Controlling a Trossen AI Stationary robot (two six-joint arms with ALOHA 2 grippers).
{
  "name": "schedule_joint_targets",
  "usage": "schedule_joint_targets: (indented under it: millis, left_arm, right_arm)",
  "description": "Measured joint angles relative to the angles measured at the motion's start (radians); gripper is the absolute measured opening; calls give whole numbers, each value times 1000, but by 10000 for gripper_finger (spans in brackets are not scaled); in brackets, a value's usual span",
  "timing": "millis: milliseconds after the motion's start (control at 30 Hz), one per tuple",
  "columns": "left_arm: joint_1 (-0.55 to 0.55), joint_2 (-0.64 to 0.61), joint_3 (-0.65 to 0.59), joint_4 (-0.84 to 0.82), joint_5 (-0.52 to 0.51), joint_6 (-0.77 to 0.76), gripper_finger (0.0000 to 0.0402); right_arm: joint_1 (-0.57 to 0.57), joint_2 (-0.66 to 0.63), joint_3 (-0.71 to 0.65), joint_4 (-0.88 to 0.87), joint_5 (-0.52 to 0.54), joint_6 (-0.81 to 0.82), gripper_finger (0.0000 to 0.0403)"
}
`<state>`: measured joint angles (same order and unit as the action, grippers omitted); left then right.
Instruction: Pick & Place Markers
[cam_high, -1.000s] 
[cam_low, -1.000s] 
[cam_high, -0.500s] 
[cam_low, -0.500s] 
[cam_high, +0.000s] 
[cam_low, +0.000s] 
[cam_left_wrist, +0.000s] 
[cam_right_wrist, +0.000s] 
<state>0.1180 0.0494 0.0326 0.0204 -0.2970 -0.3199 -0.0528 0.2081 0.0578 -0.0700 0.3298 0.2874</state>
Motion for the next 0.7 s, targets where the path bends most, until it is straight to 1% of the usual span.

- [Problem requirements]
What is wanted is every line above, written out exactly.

- [Solution]
Controlling a Trossen AI Stationary robot (two six-joint arms with ALOHA 2 grippers).
{
  "name": "schedule_joint_targets",
  "usage": "schedule_joint_targets: (indented under it: millis, left_arm, right_arm)",
  "description": "Measured joint angles relative to the angles measured at the motion's start (radians); gripper is the absolute measured opening; calls give whole numbers, each value times 1000, but by 10000 for gripper_finger (spans in brackets are not scaled); in brackets, a value's usual span",
  "timing": "millis: milliseconds after the motion's start (control at 30 Hz), one per tuple",
  "columns": "left_arm: joint_1 (-0.55 to 0.55), joint_2 (-0.64 to 0.61), joint_3 (-0.65 to 0.59), joint_4 (-0.84 to 0.82), joint_5 (-0.52 to 0.51), joint_6 (-0.77 to 0.76), gripper_finger (0.0000 to 0.0402); right_arm: joint_1 (-0.57 to 0.57), joint_2 (-0.66 to 0.63), joint_3 (-0.71 to 0.65), joint_4 (-0.88 to 0.87), joint_5 (-0.52 to 0.54), joint_6 (-0.81 to 0.82), gripper_finger (0.0000 to 0.0403)"
}
`<state>`: measured joint angles (same order and unit as the action, grippers omitted); left then right.
Instruction: Pick & Place Markers
[cam_high, -1.000s] 
[cam_low, -1.000s] 
[cam_high, -0.500s] 
[cam_low, -0.500s] 
[cam_high, +0.000s] 
[cam_low, +0.000s] 
[cam_left_wrist, +0.000s] 
[cam_right_wrist, +0.000s] 
<state>0.1180 0.0494 0.0326 0.0204 -0.2970 -0.3199 -0.0528 0.2081 0.0578 -0.0700 0.3298 0.2874</state>
Motion for the next 0.7 s, targets where the path bends most, until it is straight to 1% of the usual span.

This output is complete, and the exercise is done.